A unified recipe for deriving (time-uniform) PAC-Bayes bounds
- URL: http://arxiv.org/abs/2302.03421v5
- Date: Wed, 3 Jan 2024 18:32:00 GMT
- Title: A unified recipe for deriving (time-uniform) PAC-Bayes bounds
- Authors: Ben Chugg, Hongjian Wang, Aaditya Ramdas
- Abstract summary: We present a unified framework for deriving PAC-Bayesian generalization bounds.
Our bounds are anytime-valid (i.e., time-uniform), meaning that they hold at all stopping times.
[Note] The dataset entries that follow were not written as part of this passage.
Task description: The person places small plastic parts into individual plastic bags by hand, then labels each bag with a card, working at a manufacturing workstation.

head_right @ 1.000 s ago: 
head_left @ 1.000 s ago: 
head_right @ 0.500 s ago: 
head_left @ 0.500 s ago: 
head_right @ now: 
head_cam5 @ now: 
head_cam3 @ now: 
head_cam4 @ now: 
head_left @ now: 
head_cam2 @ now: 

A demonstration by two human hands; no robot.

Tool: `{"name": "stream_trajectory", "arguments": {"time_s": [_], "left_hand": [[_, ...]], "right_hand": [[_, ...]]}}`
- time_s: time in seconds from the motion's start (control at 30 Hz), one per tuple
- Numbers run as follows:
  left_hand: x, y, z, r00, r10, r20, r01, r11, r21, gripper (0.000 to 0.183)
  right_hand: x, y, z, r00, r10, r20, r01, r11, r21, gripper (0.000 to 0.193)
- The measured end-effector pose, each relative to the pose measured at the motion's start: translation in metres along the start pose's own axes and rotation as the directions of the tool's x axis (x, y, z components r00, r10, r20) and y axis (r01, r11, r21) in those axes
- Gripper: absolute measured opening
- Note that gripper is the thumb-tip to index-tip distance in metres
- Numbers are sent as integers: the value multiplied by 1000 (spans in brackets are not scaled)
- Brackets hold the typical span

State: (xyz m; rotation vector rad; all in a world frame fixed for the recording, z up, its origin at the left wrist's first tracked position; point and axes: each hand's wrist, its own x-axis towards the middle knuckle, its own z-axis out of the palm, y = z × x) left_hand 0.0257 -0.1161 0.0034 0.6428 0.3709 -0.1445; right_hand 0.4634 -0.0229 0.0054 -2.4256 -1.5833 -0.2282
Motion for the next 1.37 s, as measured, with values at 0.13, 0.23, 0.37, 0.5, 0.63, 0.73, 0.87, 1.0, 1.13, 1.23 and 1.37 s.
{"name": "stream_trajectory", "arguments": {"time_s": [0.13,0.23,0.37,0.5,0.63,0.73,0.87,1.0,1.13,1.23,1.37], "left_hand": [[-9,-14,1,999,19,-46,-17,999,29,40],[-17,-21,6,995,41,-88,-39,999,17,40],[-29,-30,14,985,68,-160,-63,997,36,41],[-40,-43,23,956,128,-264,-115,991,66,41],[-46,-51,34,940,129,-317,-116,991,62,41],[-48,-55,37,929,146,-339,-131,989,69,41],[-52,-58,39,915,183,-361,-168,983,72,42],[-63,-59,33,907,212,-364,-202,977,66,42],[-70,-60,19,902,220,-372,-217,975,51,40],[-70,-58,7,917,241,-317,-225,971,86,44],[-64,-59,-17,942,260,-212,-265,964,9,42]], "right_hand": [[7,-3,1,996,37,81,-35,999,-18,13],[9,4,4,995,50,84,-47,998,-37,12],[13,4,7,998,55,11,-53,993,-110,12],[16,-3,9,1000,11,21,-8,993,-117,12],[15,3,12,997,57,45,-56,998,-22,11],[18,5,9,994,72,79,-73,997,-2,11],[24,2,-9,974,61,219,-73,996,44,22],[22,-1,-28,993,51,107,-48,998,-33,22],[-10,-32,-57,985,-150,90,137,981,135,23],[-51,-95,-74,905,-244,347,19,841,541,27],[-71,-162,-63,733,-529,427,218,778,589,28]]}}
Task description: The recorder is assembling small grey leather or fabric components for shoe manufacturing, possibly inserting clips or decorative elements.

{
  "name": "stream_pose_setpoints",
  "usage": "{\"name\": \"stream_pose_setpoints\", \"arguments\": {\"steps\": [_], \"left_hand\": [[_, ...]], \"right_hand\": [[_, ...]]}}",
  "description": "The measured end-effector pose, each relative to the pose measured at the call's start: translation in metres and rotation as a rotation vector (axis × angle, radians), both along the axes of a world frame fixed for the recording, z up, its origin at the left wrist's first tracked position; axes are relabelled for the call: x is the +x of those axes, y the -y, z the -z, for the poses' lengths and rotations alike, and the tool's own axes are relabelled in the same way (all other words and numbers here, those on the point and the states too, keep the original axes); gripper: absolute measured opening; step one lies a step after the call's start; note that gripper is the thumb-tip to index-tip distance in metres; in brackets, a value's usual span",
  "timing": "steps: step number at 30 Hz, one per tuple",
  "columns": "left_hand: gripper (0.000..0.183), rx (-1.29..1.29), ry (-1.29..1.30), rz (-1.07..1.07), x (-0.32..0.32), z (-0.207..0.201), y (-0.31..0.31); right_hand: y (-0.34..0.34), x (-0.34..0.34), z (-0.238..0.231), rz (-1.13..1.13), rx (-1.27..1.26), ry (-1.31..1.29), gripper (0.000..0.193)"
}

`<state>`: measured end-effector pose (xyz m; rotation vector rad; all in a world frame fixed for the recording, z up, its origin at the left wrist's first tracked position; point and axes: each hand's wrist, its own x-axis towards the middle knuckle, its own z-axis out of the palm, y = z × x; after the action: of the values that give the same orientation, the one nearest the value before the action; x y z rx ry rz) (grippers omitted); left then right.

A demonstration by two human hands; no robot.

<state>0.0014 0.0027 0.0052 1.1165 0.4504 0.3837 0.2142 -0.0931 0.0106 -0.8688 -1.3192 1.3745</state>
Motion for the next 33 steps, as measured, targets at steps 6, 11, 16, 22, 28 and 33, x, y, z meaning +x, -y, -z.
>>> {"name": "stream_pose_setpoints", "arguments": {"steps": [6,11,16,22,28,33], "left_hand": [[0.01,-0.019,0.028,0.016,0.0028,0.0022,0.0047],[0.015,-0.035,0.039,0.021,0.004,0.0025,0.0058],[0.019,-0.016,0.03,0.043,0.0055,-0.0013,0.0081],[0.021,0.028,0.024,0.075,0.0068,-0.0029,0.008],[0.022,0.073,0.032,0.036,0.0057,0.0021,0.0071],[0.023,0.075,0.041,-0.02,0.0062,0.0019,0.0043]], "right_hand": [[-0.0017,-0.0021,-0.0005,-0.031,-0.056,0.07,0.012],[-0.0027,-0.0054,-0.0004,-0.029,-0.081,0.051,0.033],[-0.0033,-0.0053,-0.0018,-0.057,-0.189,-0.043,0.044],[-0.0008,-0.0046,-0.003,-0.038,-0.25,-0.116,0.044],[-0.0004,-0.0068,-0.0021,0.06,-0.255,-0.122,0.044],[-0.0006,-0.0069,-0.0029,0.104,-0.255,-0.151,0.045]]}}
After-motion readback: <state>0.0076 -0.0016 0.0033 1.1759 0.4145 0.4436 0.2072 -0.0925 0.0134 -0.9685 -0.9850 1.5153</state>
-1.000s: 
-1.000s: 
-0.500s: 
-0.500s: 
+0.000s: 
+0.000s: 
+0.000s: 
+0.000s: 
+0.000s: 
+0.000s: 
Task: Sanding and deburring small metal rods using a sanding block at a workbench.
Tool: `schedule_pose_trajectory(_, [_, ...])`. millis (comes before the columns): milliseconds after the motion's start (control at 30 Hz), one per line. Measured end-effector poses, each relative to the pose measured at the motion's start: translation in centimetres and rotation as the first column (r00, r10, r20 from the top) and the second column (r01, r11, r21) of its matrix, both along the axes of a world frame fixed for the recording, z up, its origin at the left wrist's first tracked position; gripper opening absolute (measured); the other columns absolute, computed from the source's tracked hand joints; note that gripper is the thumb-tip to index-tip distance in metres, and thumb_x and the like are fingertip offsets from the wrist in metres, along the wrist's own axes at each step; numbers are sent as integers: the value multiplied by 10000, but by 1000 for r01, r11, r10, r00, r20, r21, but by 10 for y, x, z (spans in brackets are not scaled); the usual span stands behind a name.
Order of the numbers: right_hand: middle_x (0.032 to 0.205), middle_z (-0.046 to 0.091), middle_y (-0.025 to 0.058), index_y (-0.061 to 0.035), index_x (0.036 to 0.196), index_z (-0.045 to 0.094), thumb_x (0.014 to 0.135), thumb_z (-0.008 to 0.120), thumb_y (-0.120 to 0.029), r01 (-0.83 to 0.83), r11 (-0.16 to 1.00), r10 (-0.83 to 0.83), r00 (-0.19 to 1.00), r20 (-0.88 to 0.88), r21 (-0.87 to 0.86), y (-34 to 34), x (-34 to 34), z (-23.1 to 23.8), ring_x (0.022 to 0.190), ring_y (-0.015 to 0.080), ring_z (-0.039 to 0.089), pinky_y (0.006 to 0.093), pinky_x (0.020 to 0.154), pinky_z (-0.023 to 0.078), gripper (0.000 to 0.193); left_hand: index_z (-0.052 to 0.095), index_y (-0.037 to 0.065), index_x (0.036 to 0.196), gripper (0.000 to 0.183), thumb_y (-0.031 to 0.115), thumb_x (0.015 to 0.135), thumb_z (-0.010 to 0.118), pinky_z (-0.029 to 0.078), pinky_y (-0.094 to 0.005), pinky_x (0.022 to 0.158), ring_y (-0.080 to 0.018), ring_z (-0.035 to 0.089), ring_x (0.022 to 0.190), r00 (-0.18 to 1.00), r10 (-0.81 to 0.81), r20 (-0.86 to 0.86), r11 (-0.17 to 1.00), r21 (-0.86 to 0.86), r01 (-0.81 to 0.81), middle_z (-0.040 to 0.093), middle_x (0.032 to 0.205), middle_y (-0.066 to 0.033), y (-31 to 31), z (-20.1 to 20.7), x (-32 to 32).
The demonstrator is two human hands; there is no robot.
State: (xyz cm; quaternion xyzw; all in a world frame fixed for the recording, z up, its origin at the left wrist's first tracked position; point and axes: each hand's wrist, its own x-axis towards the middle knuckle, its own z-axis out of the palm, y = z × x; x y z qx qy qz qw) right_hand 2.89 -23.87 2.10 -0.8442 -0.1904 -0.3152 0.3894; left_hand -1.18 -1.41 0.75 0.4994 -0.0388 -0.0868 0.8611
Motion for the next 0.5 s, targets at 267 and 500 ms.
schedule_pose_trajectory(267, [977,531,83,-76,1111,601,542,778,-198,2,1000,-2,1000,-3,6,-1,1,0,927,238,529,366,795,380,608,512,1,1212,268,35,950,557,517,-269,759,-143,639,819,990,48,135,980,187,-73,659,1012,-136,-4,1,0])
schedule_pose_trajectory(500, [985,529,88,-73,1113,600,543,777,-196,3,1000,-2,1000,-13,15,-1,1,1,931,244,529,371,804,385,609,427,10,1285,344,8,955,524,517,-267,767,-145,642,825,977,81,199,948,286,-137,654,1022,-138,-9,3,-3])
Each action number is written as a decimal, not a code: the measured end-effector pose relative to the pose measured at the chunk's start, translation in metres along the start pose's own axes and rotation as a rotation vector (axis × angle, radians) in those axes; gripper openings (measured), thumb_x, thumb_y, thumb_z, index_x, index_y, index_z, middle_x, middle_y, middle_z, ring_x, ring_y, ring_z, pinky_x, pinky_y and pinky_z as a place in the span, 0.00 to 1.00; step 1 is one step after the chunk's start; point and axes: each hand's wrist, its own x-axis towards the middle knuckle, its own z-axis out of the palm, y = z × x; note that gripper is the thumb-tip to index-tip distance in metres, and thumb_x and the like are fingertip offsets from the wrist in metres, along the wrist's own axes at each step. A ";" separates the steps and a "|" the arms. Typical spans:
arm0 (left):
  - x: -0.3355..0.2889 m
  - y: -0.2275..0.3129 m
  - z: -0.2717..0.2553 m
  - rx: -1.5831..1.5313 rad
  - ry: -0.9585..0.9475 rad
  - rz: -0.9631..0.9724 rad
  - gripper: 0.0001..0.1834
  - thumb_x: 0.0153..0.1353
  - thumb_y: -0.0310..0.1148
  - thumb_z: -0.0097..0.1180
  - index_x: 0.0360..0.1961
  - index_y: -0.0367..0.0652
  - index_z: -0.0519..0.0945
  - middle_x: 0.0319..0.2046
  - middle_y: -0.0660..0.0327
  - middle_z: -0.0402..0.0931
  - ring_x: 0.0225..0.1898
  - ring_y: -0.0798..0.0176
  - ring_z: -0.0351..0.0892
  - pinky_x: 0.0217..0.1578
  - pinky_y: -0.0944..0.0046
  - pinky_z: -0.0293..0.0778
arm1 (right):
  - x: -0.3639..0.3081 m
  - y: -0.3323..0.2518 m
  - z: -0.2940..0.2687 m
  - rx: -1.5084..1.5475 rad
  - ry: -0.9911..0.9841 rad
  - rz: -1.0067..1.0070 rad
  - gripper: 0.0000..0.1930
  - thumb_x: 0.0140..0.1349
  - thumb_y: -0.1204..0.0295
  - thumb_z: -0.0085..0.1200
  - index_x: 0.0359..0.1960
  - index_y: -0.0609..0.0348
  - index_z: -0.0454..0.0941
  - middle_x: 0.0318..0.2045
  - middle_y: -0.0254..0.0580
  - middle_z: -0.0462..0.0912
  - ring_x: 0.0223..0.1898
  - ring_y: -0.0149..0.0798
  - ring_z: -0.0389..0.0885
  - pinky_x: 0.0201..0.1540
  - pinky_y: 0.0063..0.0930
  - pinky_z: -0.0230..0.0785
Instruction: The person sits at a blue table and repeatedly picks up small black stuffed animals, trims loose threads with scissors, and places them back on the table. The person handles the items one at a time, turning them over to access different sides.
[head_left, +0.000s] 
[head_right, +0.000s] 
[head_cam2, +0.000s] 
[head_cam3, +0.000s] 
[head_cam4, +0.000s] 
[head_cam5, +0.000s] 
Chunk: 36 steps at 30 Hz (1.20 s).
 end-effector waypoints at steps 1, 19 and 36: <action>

- Score: 31.921092049934654
- License: http://arxiv.org/licenses/nonexclusive-distrib/1.0/
- Abstract: We present a unified framework for deriving PAC-Bayesian generalization
bounds. Unlike most previous literature on this topic, our bounds are
anytime-valid (i.e., time-uniform), meaning that they hold at all stopping
times, not only for a fixed sample size. Our approach combines four tools in
the following order: (a) nonnegative supermartingales or reverse
submartingales, (b) the method of mixtures, (c) the Donsker-Varadhan formula
(or other convex duality principles), and (d) Ville's inequality. Our main
result is a PAC-Bayes theorem which holds for a wide class of discrete
stochastic processes. We show how this result implies time-uniform versions of
well-known classical PAC-Bayes bounds, such as those of Seeger, McAllester,
Maurer, and Catoni, in addition to many recent bounds. We also present several
novel bounds. Our framework also enables us to relax traditional assumptions;
in particular, we consider nonstationary loss functions and non-i.i.d. data. In
sum, we unify the derivation of past bounds and ease the search for future
bounds: one may simply check if our supermartingale or submartingale conditions
are met and, if so, be guaranteed a (time-uniform) PAC-Bayes bound.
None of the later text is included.